Brasileña Amaggi levanta capital record para llegar a China

Jueves, 26/08/2021
Reuters foto Amaggi

El conglomerado agrícola brasileño Amaggi está aumentando el gasto de capital siete veces este año a US$ 436 millones a medida que se expande agresivamente en partes de la cadena de suministro en un intento por defenderse de rivales extranjeros como Cofco y Cargill.

La directora ejecutiva Judiney Carvalho dijo que la demanda de productos agrícolas brasileños, impulsada principalmente por China, respalda su plan de crecimiento a través de adquisiciones y proyectos totalmente nuevos.

La expansión de Amaggi se produce en medio de un auge más amplio en el denominado 'cinturón de cereales' de Brasil impulsado por los altos precios.

Amaggi, que planta, procesa y comercializa granos, está construyendo dos nuevas plantas de fertilizantes, una en Mato Grosso, donde tiene su sede, y una segunda en el estado norteño de Rondonia, dijo Carvalho en una rara entrevista.

Amaggi, una empresa cercana, ha dicho anteriormente que también está construyendo su primera planta de biodiesel en Mato Grosso.

Cofco de China y empresas estadounidenses como ADM, Bunge y Cargill poseen plantas de procesamiento de soja competidoras en el estado, y es probable que la inversión de Amaggi impulse aún más la competencia para originar y triturar semillas oleaginosas allí.

"Estamos en todas las fases de la cadena de suministro", dijo Carvalho, citando las relaciones con unos 6.000 agricultores y la producción de sus propias granjas. "Nuestra estructura hace que nuestro proceso de toma de decisiones sea más rápido que el de ABDC", dijo, refiriéndose a los rivales globales.

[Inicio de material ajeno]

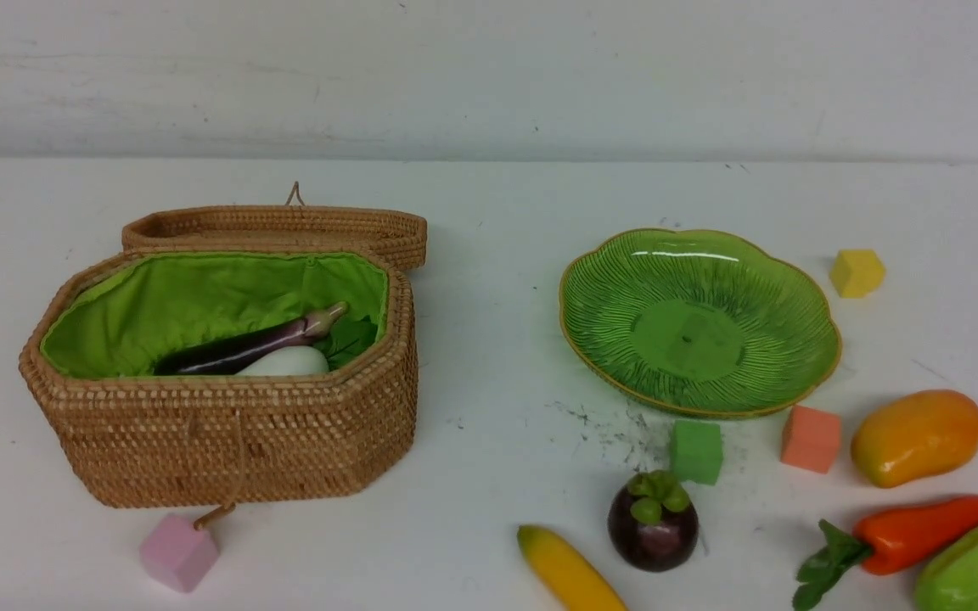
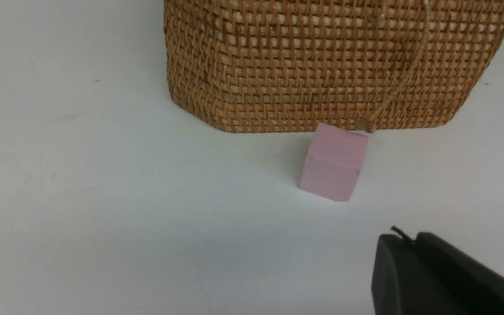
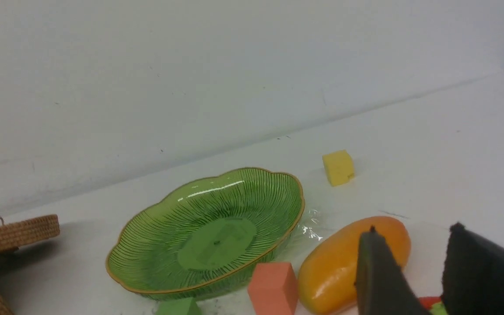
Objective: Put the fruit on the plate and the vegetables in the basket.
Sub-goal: Use the right arm to grab a banana and put it into the right plate
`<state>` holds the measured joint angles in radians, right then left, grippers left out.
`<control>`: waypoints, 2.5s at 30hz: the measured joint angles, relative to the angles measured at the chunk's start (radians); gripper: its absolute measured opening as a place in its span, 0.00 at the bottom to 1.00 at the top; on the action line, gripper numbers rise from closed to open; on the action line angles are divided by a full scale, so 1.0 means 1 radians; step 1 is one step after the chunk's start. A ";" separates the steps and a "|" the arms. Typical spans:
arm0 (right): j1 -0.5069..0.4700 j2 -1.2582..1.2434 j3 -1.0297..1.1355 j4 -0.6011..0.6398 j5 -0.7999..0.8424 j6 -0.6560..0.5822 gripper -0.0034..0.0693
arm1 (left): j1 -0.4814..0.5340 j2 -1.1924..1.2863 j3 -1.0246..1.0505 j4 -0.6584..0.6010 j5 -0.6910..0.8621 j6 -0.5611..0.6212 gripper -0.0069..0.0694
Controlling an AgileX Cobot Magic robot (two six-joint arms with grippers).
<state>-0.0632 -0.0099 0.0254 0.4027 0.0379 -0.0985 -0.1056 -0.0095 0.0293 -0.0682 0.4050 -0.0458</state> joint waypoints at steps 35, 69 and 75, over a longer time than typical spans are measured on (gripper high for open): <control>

La inversión de Amaggi elevará su capacidad de almacenamiento de granos y ampliará su negocio de generación de electricidad, que tendrá una capacidad instalada total de 90MW para 2023, suficiente para abastecer a una ciudad de 260.000 habitantes.

Carvalho, quien ha trabajado en la compañía durante más de tres décadas, se negó a decir cuánto pagó Amaggi por Grupo O Telhar Agro, un acuerdo anunciado en marzo que aumentará la superficie cultivable del grupo en una quinta parte a casi 350.000 hectáreas. Pero confirmó que se espera que la medida aumente la producción de semillas oleaginosas y fibra de Amaggi en más de un tercio de los 1,1 millones de toneladas actuales.

Amaggi también tiene intereses en la banca y una planta de harina de soja no transgénica en Noruega.

En 2020, Amaggi comercializó alrededor de 14 millones de toneladas de granos en todo el mundo, una cantidad que se prevé alcanzará los 17,5 millones de toneladas este año, dijo Carvalho. Según los datos de envío, fue el mayor exportador de maíz de Brasil y el quinto exportador de soja hasta julio.

Carvalho le dio crédito a una "estructura de gobierno sólida" que excluye a cualquier miembro de la familia multimillonaria Maggi que controla la empresa para ayudarla a ejecutar su audaz expansión y navegar la volatilidad durante la pandemia, cuando algunos comerciantes enfrentaron riesgos financieros.

"La pandemia dio un vuelco al mercado", dijo Carvalho. "Si sus socios financieros tienen miedo de Brasil o de sus empresas, esto puede ser un problema grave".

TRABAJO CON CHINA

Hace dos semanas, el Centro Brasileño de Relaciones Internacionales (Cebri) organizó la conferencia de prensa titulada "Tecnología, desarrollo agrícola y relaciones con China", donde expertos abordaron la importancia que tiene para el agronegocio brasileño el uso de tecnología china.

En esa ocasión, el director de Amaggi Agro, Pedro Valente, recordó que actualmente "siempre hay un componente o suministrador electrónico o de 'software' chino en las 'startups' (compañías emergentes). Cada vez estamos más conectados, y la relación comercial con China es más intensa".

"La balanza comercial brasileña tuvo un 70% de superávit con China, y algo más del 60 por ciento de él es con productos agrícolas brasileños, principalmente con la soya", dijo citado por la agencia Xinhua.

En este sentido, el directivo apuntó que "cada vez más creceremos usando tecnología, en semillas principalmente. Hace poco, para desarrollar una variedad de semillas se tardaba hasta 15 años, y ahora hasta un máximo de cinco años. Todo esto ha hecho que la agricultura brasileña y el agricultor brasileño sean de los más tecnificados del planeta".